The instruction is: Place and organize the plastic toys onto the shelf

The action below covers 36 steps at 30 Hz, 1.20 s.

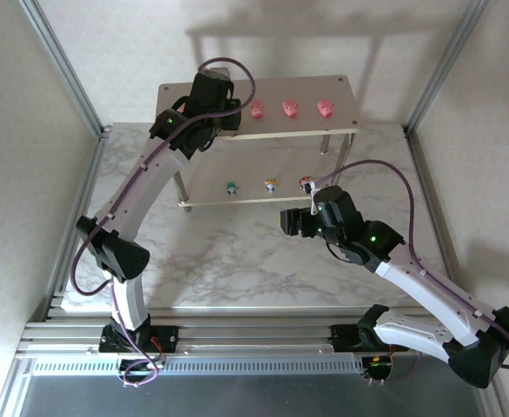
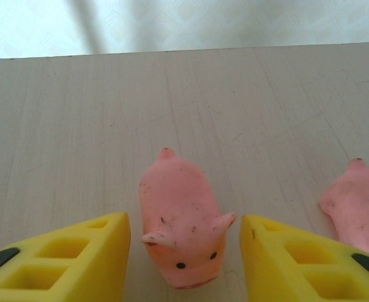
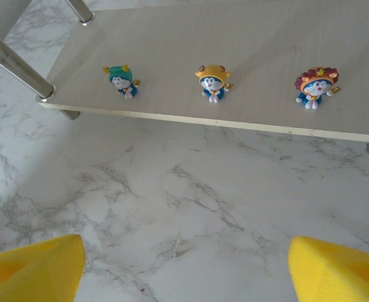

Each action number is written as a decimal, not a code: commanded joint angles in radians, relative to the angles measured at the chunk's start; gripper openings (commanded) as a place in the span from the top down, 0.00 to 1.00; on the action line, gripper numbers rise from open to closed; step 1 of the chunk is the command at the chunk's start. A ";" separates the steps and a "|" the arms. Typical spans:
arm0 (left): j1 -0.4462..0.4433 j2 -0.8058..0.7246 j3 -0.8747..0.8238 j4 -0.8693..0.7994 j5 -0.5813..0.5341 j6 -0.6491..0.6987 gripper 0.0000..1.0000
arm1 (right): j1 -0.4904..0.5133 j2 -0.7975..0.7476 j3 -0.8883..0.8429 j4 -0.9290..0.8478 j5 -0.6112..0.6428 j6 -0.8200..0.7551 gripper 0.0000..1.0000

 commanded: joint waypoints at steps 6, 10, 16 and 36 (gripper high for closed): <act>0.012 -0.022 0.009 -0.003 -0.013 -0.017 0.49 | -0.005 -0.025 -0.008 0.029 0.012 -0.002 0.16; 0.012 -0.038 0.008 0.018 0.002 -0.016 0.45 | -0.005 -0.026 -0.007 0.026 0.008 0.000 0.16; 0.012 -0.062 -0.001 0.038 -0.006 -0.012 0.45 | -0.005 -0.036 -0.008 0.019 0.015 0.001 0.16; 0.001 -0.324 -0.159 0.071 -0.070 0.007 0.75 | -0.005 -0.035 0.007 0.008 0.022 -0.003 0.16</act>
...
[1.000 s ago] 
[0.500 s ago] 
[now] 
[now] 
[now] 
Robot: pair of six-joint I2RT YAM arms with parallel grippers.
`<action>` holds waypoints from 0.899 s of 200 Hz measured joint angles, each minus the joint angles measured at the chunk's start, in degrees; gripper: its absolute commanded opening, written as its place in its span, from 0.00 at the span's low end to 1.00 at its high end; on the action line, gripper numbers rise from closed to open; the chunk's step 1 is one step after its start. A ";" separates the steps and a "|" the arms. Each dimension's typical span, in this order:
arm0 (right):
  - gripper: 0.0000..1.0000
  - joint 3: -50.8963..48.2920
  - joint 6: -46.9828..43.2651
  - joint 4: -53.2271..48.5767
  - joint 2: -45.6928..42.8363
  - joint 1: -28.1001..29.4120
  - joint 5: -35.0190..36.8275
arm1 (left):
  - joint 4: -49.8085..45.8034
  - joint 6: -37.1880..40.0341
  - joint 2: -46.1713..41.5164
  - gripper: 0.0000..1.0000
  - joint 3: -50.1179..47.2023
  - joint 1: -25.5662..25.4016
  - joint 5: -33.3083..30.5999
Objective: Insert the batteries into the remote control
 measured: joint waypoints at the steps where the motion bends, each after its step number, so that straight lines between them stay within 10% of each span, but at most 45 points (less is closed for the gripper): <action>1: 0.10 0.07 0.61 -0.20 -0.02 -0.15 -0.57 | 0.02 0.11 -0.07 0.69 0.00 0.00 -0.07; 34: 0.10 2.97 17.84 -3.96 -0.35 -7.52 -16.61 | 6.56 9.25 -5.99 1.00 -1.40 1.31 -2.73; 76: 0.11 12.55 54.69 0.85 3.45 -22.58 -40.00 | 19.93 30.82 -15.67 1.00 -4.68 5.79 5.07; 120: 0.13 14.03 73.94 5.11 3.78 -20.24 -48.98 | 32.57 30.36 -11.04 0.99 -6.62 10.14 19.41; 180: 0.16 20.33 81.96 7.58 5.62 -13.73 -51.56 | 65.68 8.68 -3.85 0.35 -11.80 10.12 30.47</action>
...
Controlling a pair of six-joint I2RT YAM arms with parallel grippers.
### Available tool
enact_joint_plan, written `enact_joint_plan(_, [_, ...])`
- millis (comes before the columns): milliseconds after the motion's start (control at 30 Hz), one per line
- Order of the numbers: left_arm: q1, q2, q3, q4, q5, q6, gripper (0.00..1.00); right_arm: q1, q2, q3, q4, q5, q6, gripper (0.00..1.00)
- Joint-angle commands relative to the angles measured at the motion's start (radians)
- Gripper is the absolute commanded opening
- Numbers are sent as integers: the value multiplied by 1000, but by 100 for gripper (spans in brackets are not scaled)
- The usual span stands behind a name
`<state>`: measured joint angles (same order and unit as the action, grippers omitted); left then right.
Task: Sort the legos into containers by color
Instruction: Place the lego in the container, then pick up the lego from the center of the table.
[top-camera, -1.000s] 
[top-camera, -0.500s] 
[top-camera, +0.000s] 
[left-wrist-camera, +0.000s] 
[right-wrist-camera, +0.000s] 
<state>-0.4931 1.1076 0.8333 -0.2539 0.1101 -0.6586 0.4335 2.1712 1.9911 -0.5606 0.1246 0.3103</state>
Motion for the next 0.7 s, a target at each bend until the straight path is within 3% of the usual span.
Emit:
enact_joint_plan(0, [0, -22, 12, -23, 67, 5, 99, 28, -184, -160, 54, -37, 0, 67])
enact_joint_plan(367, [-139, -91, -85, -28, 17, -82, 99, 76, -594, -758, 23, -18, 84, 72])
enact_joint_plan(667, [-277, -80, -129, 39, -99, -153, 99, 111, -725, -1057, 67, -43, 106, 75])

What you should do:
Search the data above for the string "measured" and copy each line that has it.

Answer box:
Each action number is written as a decimal, not a code: commanded joint angles in radians, relative to the angles measured at the chunk's start; gripper openings (commanded) as a place in the span from the top down, 0.00 to 1.00; on the action line, gripper numbers rise from open to closed; step 1 of the chunk is the command at the chunk's start. A ";" separates the steps and a "|" the arms. Typical spans:
`<action>` holds waypoints from 0.899 s of 200 Hz measured joint angles, each minus the joint angles measured at the chunk's start, in degrees; gripper: its absolute commanded opening, written as its place in its span, from 0.00 at the span's low end to 1.00 at its high end; on the action line, gripper numbers rise from closed to open; the chunk's step 1 is one step after its start. A ";" separates the steps and a "|" the arms. Each dimension's typical span, in this order:
 measured: joint waypoints at the steps where the motion bends, each after its step number, so that straight lines between them stay within 10% of each span, but at most 45 points (less is closed for the gripper): <action>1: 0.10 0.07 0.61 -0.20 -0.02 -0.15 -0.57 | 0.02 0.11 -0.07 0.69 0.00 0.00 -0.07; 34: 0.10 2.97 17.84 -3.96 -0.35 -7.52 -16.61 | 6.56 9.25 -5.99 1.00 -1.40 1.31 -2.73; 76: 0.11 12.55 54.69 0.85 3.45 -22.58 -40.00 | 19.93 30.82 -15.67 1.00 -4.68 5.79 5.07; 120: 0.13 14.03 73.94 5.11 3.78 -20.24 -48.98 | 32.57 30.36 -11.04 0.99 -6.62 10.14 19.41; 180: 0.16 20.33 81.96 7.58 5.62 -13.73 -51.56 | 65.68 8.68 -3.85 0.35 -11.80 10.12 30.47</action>
- Joint-angle commands relative to the angles measured at the motion's start (radians)
`<state>`: measured joint angles (same order and unit as the action, grippers omitted); left then right.

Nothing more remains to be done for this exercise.